AGENCY:

Food and Drug Administration, HHS.

ACTION:

Final rule.

SUMMARY:

The Food and Drug Administration (FDA) is amending the animal drug regulations that reflect approval of a new animal drug application (NADA) for dichlorophene and toluene capsules used in dogs and cats for removal of certain intestinal parasites. In a notice published elsewhere in this issue of the Federal Register, FDA is withdrawing approval of the NADA.

DATES:

This rule is effective April 25, 2005.

FOR FURTHER INFORMATION CONTACT:

Pamela K. Esposito, Center for Veterinary Medicine (HFV-212), Food and Drug Administration, 7519 Standish Pl., Rockville, MD 20855, 301-827-7818; e-mail: pesposit@cvm.fda.gov.

SUPPLEMENTARY INFORMATION:

Natchez Animal Supply Co., 201 John R. Junkin Dr., Natchez, MS 39120, has requested that FDA withdraw approval of NADA 121-557 for THR Worm (dichlorophene and toluene) Capsules used in dogs and cats for removal of certain intestinal parasites. This action is requested because the product is no longer manufactured or marketed. The animal drug regulations are amended to reflect the withdrawal of approval.
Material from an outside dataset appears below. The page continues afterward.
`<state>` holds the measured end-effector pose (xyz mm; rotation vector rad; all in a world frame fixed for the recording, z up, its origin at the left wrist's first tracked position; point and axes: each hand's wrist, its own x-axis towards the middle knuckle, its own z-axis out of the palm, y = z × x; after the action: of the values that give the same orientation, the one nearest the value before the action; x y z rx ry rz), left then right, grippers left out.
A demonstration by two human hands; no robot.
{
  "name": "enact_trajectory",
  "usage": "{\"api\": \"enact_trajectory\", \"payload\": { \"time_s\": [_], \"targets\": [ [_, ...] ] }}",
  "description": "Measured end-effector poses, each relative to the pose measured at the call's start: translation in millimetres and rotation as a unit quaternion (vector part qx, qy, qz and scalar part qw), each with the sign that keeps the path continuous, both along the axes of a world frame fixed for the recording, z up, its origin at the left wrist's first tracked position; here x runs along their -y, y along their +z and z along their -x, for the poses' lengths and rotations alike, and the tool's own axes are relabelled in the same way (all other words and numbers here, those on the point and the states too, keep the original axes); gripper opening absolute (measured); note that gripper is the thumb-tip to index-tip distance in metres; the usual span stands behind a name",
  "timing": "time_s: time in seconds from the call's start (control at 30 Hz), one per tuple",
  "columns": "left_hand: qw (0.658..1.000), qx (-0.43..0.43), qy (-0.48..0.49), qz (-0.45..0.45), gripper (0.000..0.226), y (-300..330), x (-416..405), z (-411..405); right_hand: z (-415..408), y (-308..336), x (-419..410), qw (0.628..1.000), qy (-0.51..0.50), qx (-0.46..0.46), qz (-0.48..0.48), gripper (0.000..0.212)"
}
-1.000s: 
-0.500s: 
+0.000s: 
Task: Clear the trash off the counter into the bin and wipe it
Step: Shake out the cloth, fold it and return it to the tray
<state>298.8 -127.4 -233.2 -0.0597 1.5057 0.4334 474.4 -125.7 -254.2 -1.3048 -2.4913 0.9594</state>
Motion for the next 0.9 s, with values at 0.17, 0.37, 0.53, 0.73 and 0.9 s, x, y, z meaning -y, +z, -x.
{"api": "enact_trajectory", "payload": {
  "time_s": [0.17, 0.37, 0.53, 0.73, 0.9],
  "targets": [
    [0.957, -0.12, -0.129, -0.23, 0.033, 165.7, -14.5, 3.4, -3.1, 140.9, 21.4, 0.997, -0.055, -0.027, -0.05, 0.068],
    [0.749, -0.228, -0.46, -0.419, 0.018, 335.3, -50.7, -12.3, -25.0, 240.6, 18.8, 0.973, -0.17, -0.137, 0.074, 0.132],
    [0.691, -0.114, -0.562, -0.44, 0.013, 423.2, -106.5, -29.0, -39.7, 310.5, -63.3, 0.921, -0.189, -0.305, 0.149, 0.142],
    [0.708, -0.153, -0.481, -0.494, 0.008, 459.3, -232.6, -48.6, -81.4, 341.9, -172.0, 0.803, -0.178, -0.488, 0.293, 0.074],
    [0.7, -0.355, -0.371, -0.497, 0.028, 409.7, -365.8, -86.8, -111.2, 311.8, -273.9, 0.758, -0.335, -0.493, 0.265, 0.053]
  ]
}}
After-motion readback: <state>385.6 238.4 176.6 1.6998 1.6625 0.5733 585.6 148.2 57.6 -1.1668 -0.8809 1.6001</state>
This rule does not meet the definition of “rule” in 5 U.S.C. 804(3)(A) because it is a rule of “particular applicability.” Therefore, it is not subject to the congressional review requirements in 5 U.S.C. 801-808.

List of Subjects in 21 CFR Part 520

• Animal drugs

Therefore, under the Federal Food, Drug, and Cosmetic Act and under authority delegated to the Commissioner of Food and Drugs and redelegated to the Center for Veterinary Medicine, 21 CFR part 520 is amended as follows:

PART 520—ORAL DOSAGE FORM NEW ANIMAL DRUGS

1. The authority citation for 21 CFR part 520 continues to read as follows:

Authority: 21 U.S.C. 360b.

2. Section 520.580 is amended in paragraph (b)(1) by removing “049968,”.